Varanasi is India’s holiest city and the River Ganges the heart of the Hindu religion. The Hindus believe in reincarnation. We start off as a mosquito and work our way up to return as a human being. If you look at the population of India – 1.1 billion – and then at how many of those 1.1 billion live in poverty – around 250 million – then it is astonishing that the crime rate isn’t higher. In fact the crime rate is fairly low in comparison to the population and poverty (apart from corruption and bribery, but that doesn’t count). The reason is that most Indians have faith in the Hindu religion, which boasts 330 million Gods and Goddesses and promises a better life the next time around if we behave ourselves this time around and enjoy a good kama. However, many Indian Hindus consider life on Earth as suffering and have no wish to be reincarnated and return to this suffering. They want to achieve a state called Moksha or Nirvana, which means there soul has been set free and they are free of earthly suffering. To achieve this they have to die in Varanasi, be cremated on the banks of the Ganges and have their ashes thrown into this holiest of rivers. Varanasi is full of hospices, because when a hindu who wishes to achieve moksha gets seriously or terminally ill, they will come to varanasi and stay at a hospice, to wait to die. Many bathers, mourners and pilgrims have their heads shaved and recieve a blessing from the Brahmin Priests who can be as young as five.

Holy Men in India

Blessing from a five year old Priest

On top of this many Hindus make the pilgramage here to the ganges to bathe and wash their sins away. Many Sadhus (holy men live here).

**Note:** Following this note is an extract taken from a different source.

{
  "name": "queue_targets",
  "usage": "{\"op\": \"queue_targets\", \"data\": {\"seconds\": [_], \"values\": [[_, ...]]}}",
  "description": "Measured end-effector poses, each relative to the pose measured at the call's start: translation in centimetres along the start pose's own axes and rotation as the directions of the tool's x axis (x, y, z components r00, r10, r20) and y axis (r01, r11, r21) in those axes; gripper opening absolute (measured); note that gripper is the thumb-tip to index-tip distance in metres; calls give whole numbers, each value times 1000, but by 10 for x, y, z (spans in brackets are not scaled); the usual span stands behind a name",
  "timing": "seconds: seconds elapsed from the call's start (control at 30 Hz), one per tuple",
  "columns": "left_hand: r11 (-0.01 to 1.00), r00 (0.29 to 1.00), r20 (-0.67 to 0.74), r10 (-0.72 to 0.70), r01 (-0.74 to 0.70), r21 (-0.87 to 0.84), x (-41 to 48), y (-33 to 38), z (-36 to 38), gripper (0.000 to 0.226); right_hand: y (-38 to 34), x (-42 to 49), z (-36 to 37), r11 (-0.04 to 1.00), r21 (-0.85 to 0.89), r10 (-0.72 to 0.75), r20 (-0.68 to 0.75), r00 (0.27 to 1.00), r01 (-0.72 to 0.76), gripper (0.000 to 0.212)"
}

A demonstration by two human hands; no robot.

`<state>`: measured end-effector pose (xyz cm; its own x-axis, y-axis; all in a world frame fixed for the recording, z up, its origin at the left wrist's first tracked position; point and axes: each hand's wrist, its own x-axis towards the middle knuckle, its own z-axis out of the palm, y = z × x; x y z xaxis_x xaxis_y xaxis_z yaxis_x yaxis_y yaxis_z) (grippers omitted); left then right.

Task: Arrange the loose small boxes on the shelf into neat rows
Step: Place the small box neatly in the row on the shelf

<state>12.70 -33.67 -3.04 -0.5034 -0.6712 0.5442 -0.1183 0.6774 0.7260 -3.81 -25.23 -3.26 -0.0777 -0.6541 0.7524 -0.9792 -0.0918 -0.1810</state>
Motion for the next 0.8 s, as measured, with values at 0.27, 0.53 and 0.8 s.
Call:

It is good we are doing this part of the programme at the end of the tour as it would be too much to handle for our clients at the beginning, but now they have seen so much that they will be ok (I hope).

We had quite a walk through the streets of Varanasi before reaching the river and the Ghats. A Ghat is a set of steps leading down to the Ganges or any other river. We get our boat at the busiest Ghat. Pictures and words can not explain what is happening here, with all the sounds and smells, nor can I describe the emotions I feel everytime I visit this place. People are praying, chanting, performing rituals, bathing, washing, doing laundry, brushing their teeth, shaving, doing yoga, meditating, singing, fishing – all on the ghats or in the river.

Holy man doing his laundry

Laundry Man - known as a Dhobi Wallah

The boat trip is incredible and I bought marigold flowers with a candle in the middle for my clients which are to be floated down the Ganges along with a wish. I also floated a candle and made a wish.

We saw the 2 cremation spots on the river and some cremations. I aslo spotted a dead body in the river but decided not to point it out to my clients, as I didn’t want to spoil their day. If a family can not afford a cremation then occasionally they just throw the dead body intop the river. This guy looked quite young.

Only one side of the Ganges is holy – nothing is happening on the other side where the sun is rising.